**Exercise directions**
Each line of the data below that holds the word "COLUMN" is to be reported in full.
***** Collected material *****
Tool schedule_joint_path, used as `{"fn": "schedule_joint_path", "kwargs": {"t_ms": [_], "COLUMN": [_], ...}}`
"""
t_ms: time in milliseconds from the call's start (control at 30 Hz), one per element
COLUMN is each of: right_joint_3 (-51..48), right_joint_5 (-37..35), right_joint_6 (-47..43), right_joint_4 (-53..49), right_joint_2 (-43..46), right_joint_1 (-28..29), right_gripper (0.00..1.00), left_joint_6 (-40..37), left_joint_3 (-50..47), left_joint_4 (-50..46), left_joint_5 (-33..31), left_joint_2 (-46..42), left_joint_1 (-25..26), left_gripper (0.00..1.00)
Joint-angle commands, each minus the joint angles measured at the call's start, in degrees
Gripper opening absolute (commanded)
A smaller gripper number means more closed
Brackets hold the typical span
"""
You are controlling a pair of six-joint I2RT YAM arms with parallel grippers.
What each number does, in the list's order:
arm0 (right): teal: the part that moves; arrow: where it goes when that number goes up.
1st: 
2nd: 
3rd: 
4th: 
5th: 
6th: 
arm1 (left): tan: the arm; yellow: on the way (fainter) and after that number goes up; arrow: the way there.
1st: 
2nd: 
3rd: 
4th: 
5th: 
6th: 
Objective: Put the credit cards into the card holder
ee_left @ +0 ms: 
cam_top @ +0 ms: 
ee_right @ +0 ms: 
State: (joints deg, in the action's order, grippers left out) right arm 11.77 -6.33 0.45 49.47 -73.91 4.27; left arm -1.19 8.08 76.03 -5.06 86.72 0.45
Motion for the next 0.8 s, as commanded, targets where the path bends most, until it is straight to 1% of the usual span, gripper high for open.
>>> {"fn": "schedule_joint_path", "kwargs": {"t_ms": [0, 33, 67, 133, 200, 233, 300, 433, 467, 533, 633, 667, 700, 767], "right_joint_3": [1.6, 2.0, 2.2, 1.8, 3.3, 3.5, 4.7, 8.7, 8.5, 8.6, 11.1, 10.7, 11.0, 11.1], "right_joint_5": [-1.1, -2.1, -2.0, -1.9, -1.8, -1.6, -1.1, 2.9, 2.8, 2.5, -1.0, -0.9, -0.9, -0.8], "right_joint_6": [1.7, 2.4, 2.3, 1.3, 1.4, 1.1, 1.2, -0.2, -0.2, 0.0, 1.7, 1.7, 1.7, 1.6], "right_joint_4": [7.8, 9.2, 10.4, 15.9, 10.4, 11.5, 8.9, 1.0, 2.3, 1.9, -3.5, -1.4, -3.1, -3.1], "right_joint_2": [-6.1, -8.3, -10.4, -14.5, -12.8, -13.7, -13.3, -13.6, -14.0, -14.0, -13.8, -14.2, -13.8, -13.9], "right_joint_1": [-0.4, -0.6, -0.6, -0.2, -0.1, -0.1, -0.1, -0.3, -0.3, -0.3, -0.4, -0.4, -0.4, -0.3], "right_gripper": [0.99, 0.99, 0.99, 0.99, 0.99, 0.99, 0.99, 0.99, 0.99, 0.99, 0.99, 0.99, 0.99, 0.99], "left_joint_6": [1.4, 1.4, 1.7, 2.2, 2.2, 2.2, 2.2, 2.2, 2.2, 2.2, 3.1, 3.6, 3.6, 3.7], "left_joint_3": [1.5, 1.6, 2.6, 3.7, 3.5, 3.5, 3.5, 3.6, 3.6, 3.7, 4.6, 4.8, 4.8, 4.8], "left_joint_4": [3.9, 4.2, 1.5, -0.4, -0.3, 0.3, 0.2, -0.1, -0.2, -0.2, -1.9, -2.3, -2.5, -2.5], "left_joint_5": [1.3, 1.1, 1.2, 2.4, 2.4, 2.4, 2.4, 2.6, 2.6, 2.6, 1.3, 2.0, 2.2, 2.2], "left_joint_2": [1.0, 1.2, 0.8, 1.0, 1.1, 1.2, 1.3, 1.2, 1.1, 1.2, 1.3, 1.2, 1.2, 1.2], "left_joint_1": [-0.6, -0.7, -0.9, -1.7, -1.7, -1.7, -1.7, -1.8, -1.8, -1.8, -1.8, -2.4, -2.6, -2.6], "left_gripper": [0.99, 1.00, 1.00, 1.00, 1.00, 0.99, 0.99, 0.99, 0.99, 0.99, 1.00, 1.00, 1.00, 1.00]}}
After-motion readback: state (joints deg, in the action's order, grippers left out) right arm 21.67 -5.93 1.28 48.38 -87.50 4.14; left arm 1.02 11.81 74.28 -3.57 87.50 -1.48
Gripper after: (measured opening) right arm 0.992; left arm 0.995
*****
**Solution for this task**
Tool schedule_joint_path, used as `{"fn": "schedule_joint_path", "kwargs": {"t_ms": [_], "COLUMN": [_], ...}}`
COLUMN is each of: right_joint_3 (-51..48), right_joint_5 (-37..35), right_joint_6 (-47..43), right_joint_4 (-53..49), right_joint_2 (-43..46), right_joint_1 (-28..29), right_gripper (0.00..1.00), left_joint_6 (-40..37), left_joint_3 (-50..47), left_joint_4 (-50..46), left_joint_5 (-33..31), left_joint_2 (-46..42), left_joint_1 (-25..26), left_gripper (0.00..1.00)

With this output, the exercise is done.